Undeniably, COVID-19 has beaten us down, whether it be mentally, physically, or economically, the impact has been hard, drastic and unrelenting.  But in the interest of finding a positive amidst a pandemic, it has also made us rethink established norms. It has forced us to reevaluate traditional methods, to pivot our thinking, and to reinvent how we accomplish daily, weekly and monthly tasks.

For years — decades even — the legal industry has steadfastly held on to the status quo. An unrepentant adherence to procedure and consistent aversion to technology has resulted in one of the industries most directly impacted by COVID-19. That said, the legal industry also presents a uniquely blank canvas ripe for evolution and change. Out of the depths of legal tradition and a pandemic, there is an opportunity to create a new and better foundation for our legal system.  One that is fluid, malleable, and adaptable. But in order for this to work, mindsets need to adjust, chances need to be taken, and traditional methods eschewed. In short, we need to usher in a new era.

So where do we start?  How about litigation. Domestically, we spend approximately $450B annually on legal services. Over half of that spend is the result of litigation. And half of the litigation spend is devoted to nothing more than motion practice and discovery. That means the United States spends approximately $125B annually on procedural matters that have nothing to do with the heart of a dispute, and more often than not, unnecessarily drags out a process that no business or individual ever wants to be a part of.

Devotees and traditionalists will champion “due process” as the Constitutional tenet requiring that we wade through boxes of documents and file countless motions. But if you read the Constitution, we promise you there will be nary a mention of discovery or motion practice.  Instead, you need to read these things into the Constitutional narrative to believe that they are required.

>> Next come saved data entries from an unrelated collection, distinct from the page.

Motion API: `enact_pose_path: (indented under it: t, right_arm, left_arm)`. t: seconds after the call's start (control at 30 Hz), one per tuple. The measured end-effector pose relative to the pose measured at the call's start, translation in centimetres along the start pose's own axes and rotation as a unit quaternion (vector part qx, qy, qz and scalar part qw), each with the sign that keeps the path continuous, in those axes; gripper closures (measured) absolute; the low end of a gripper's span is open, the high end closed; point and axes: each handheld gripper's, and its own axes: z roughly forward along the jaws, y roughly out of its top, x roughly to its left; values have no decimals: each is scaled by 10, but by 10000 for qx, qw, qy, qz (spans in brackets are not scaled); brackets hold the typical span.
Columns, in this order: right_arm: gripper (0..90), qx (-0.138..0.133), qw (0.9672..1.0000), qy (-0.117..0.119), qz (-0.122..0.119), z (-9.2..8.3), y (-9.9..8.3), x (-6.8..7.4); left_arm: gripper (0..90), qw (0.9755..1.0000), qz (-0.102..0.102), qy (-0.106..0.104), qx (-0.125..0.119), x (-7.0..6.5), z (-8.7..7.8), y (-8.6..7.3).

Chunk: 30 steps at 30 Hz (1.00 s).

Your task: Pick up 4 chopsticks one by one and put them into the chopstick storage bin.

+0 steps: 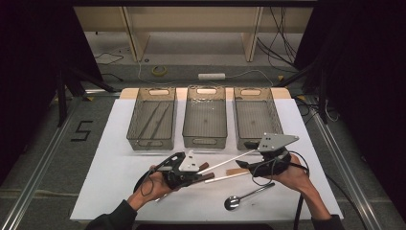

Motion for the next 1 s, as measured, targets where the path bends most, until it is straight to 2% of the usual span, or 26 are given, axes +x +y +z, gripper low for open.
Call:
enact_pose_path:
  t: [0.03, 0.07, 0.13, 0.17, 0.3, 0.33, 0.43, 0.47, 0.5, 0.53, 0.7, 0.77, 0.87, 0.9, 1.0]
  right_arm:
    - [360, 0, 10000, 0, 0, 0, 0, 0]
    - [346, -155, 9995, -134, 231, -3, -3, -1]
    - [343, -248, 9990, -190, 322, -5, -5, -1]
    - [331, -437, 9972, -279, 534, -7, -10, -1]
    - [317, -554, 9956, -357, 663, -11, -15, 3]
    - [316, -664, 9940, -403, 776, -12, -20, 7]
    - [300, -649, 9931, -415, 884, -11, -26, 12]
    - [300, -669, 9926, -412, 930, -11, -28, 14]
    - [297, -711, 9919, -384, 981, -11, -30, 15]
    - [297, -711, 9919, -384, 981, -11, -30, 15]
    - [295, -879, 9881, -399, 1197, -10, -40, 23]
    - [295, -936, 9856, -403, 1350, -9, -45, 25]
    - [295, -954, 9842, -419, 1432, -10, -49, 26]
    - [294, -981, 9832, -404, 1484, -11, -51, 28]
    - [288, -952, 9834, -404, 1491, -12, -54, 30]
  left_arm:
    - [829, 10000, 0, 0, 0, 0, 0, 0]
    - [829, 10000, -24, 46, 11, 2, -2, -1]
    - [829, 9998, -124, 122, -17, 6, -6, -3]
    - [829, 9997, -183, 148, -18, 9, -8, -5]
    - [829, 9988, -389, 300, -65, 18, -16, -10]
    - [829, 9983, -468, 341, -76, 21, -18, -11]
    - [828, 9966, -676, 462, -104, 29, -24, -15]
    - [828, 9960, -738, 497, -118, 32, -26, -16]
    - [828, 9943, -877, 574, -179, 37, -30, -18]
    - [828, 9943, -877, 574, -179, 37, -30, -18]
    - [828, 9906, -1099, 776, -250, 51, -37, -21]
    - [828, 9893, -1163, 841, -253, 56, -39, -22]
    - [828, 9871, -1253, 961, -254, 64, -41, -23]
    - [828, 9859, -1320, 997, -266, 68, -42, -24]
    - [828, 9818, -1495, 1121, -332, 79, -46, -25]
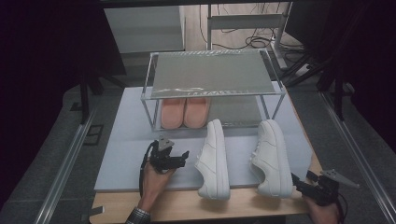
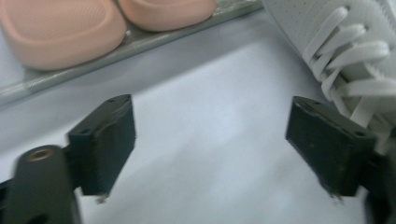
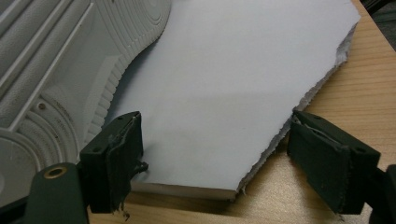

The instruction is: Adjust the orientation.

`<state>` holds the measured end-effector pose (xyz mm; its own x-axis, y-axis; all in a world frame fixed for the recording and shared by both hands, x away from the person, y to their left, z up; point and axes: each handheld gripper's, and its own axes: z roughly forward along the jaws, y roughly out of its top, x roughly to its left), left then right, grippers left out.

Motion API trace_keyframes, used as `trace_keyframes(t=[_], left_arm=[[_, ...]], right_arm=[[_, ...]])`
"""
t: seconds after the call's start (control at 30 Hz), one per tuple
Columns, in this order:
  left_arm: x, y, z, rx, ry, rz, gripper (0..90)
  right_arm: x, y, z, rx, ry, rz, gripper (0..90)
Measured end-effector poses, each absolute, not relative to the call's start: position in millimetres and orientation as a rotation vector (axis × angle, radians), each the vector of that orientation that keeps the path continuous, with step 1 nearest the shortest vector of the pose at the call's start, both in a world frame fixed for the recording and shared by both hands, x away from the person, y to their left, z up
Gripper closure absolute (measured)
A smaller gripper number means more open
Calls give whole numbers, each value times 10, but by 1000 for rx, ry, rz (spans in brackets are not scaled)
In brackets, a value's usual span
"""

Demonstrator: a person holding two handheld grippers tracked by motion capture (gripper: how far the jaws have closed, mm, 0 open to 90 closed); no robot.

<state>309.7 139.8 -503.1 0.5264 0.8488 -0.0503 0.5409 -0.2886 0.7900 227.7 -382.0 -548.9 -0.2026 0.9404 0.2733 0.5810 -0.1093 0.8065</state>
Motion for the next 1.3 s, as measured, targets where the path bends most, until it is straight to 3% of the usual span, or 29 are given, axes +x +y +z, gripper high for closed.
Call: trace_keyframes(t=[0.8, 1.3], left_arm=[[2443, 1960, -5272, 1986, 1267, 630, 118], [2429, 2096, -5397, 1925, 1254, 593, 117]], right_arm=[[2275, -3812, -5487, 1668, 1776, 1231, 182], [2282, -3811, -5428, 1684, 1826, 1183, 194]])
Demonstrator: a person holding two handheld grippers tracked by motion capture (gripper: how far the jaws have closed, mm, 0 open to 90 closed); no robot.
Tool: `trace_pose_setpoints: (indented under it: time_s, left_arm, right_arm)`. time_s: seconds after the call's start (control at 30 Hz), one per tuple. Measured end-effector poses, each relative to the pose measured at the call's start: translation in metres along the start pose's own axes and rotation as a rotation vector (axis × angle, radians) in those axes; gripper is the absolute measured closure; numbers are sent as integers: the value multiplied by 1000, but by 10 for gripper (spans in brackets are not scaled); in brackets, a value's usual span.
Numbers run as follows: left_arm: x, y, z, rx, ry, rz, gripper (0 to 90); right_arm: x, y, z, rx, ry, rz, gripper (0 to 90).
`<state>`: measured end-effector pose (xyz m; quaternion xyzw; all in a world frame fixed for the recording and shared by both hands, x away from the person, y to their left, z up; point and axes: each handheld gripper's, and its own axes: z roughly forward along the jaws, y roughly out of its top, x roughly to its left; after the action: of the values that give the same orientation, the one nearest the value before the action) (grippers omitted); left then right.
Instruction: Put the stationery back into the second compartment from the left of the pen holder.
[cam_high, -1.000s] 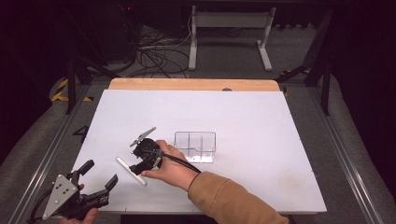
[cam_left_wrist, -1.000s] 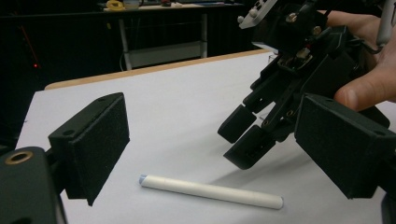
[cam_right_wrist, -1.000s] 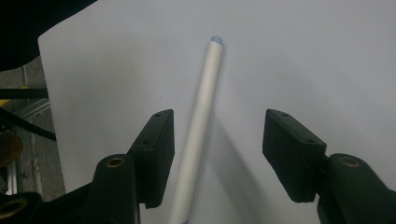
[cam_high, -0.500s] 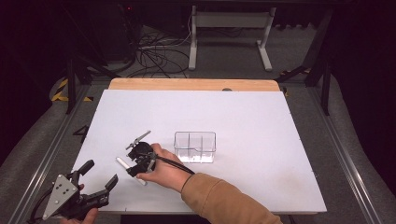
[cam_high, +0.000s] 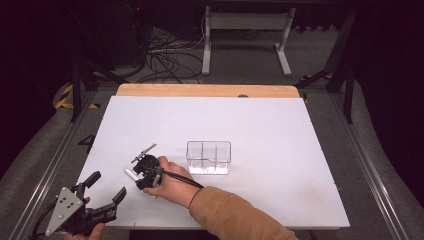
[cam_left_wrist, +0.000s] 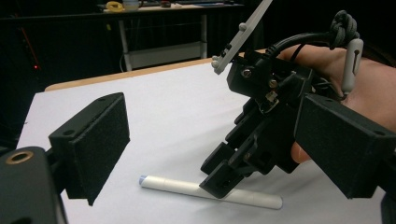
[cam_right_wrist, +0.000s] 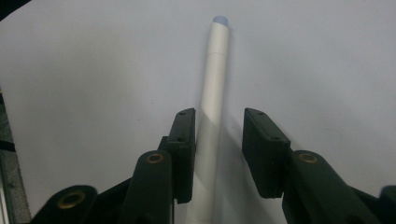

The reality is, litigation should not be about process and procedure. It should not be about motion practice and discovery. At its heart, litigation is about storytelling. About two parties telling their narrative to a neutral third party and getting an unbiased decision allowing justice, or some derivation thereof, to prevail and the parties to move on with their lives. And as an extension of this, when litigation gets back to what it should be about, businesses and individuals can have the certainty of reaching a resolution and predictability of the process that they’ve long-craved but that’s long been absent

Interestingly, COVID-19 has highlighted that the monotonous and paper heavy nature of motion practice and discovery is even more difficult and laborious during a pandemic. Civil litigation has ground to a halt in no small part because it is simply harder to deal with volume documents in a virtual environment.  That said, there is a fundamental way we can address this issue and evolve towards a new era of litigation practice.  It is this simple: We need to move the focus away from process, procedure, motion practice and discovery and towards client service, predictability, and storytelling. We need to use what we have learned during COVID-19 to facilitate storytelling through technology, encourage attorneys to directly serve their clients’ interests and empower decision makers to run the process. If we can do these few simple things, we will have taken the first giant step towards a fundamentally different, and better, legal system. In short, a new era.